Written appraisals on paper are billed at the basic flat rate of $250 per hour. Written appraisals in paper include:

A picture of each item appraised
The date of the item
The tribal attribution of the item
The item’s Fair Market Value
The item’s Replacement value
Suggestions and recommendations regarding cleaning or restoration (if necessary)
Consultation with Joshua Baer regarding the best ways to realize the highest price for the appraised item.


There are several common sense ways to reduce the cost of a multiple item appraisal. Many of our appraisal clients provide photographs and schedules of the individual items in their collections. After making sure each item is properly listed and described, we list the replacement and fair market value for each item, and then sign and date each photograph. Working that way, we have appraised as many as 10 items an hour.

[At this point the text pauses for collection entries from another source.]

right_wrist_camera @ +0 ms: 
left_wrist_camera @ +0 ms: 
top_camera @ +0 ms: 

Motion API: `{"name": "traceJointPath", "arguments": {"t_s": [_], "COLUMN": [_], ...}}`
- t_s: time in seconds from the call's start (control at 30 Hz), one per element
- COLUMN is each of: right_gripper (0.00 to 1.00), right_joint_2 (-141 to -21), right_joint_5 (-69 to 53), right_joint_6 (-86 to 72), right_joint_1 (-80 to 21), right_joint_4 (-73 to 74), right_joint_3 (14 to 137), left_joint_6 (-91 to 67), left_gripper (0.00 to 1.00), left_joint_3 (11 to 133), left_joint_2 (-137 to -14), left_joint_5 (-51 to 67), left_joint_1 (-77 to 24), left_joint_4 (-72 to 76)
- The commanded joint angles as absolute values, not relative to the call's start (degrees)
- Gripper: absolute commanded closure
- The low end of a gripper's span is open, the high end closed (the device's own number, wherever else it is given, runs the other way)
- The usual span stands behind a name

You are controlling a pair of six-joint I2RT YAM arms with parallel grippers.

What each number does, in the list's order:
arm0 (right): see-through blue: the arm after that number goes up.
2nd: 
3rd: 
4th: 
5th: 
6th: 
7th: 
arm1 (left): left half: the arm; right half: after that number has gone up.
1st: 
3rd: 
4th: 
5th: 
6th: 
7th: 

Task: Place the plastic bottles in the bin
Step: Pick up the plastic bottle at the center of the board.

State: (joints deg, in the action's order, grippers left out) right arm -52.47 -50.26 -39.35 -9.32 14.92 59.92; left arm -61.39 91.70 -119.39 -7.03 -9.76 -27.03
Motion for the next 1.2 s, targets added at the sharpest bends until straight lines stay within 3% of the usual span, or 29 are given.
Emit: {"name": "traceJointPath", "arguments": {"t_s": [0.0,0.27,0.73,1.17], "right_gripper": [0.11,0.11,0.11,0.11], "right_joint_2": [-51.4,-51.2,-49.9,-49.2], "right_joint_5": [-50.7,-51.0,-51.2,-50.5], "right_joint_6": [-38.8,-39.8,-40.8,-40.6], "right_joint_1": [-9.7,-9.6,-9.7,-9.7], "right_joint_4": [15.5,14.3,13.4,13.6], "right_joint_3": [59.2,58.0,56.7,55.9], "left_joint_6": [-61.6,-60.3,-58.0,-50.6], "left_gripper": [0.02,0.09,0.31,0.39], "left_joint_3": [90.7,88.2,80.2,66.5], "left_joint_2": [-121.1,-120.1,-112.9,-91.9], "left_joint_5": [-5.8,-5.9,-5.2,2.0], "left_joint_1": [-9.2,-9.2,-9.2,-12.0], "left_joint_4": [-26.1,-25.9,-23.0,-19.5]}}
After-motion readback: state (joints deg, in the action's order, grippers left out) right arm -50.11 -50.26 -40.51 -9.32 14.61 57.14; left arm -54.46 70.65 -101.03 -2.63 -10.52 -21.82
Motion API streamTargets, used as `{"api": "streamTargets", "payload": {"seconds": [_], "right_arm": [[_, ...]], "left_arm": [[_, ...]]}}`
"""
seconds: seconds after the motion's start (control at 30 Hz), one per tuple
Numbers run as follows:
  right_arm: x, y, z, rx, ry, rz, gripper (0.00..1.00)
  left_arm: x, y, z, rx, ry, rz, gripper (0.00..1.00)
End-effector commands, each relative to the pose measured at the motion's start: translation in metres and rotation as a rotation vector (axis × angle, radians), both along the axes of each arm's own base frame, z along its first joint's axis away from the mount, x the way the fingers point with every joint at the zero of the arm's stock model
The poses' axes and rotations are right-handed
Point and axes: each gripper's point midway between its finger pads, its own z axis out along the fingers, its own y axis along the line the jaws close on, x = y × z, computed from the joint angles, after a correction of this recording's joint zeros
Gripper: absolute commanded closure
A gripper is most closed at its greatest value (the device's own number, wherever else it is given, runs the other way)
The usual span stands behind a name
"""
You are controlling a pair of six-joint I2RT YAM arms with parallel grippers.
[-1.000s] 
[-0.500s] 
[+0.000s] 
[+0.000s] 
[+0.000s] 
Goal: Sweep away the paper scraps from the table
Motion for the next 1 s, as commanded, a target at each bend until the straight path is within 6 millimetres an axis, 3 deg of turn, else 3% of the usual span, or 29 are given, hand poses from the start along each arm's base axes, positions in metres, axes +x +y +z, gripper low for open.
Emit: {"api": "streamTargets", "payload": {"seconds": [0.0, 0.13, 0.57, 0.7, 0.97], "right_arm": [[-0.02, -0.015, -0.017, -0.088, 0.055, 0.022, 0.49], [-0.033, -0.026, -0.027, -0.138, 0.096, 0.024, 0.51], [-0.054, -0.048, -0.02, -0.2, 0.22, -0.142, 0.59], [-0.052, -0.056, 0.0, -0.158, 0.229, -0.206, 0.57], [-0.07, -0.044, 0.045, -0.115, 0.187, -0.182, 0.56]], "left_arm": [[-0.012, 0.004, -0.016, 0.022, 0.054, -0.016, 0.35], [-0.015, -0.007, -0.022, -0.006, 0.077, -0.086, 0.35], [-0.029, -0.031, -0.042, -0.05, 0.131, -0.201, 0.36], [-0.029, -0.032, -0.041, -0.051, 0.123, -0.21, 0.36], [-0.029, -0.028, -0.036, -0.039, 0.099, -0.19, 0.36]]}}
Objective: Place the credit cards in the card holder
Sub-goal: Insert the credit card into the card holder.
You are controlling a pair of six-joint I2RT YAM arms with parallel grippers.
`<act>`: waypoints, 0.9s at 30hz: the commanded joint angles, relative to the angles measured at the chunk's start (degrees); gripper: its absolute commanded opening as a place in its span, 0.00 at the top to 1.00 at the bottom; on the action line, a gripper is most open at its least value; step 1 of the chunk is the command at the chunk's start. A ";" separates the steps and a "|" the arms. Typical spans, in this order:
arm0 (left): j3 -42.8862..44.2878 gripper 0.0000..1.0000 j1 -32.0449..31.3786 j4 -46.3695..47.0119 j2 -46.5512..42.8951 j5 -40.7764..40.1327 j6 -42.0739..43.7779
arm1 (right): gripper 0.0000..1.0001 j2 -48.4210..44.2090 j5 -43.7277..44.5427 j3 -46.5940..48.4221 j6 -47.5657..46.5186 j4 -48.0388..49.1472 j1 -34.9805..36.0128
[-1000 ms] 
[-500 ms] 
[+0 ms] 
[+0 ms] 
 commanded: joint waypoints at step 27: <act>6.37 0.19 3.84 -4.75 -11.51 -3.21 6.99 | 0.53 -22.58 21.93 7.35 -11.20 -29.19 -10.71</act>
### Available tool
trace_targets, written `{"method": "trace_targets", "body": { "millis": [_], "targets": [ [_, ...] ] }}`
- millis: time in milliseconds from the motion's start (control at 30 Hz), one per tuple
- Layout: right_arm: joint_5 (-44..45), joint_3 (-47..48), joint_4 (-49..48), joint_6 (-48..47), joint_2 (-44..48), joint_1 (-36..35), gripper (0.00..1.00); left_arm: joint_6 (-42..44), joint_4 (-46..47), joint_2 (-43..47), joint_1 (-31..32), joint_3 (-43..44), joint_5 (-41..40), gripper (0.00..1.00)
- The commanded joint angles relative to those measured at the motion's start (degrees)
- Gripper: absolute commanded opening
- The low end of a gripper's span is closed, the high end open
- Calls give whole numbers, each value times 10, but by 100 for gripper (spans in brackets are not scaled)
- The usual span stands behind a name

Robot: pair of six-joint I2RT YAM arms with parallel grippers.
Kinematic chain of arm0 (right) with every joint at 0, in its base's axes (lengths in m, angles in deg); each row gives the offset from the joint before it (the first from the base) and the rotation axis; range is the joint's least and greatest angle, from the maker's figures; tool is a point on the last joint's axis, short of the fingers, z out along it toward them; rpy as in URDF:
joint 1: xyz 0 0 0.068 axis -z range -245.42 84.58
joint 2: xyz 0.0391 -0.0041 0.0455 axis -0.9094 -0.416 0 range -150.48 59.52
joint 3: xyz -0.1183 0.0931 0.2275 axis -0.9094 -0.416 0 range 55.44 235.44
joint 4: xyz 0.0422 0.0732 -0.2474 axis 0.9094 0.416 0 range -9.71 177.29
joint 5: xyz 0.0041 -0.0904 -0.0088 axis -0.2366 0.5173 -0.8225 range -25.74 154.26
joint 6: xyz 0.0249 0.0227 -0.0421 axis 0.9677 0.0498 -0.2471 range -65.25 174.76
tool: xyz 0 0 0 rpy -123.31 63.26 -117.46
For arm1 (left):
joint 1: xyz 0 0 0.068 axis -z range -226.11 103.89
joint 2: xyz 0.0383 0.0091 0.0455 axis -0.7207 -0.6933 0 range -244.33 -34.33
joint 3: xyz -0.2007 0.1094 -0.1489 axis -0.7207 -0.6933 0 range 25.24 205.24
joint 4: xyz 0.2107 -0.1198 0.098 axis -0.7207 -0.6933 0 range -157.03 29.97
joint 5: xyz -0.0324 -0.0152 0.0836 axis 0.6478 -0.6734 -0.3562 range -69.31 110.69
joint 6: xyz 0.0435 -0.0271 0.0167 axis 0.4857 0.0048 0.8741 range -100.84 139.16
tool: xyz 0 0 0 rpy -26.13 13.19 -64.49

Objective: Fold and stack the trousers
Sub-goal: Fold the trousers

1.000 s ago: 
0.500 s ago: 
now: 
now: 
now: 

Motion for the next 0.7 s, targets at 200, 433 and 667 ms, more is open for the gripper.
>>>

Many collectors, institutions, banks, and insurance companies have used our written appraisals for loans, insurance claims, charitable donations, and IRS matters. We stand by our written appraisals, in that we can demonstrate to any bank, insurance company, or government agency that the values we assign to any item we appraise can be verified by comparable sales either at public auction or through private sales.

Joshua Baer reserves the right not to appraise any items submitted for appraisal. While almost any item can be appraised from a good photograph, an item of extraordinary value and rarity will usually require examination in person as part of the appraisal process.




Appraisal fees

Appraisal fees are always billed at the flat rates listed above. Appraisal fees are never based on the values of the items appraised. Discounts on fees are available by request, and for multiple item appraisals. Standard Appraisals include the Replacement Values of the works being appraised. Custom Appraisals include Replacement Values and Fair Market Values of the works being appraised, along with recommendations of how, when, and where to sell or donate the appraised works of art. Color reproductions of the appraised works of art are included with all appraisals.




Consultation and other services

Joshua Baer is available for consultations regarding auction consignments, auction reserves and estimates, bidding representation at auction, and long-term management of private or corporate art collections.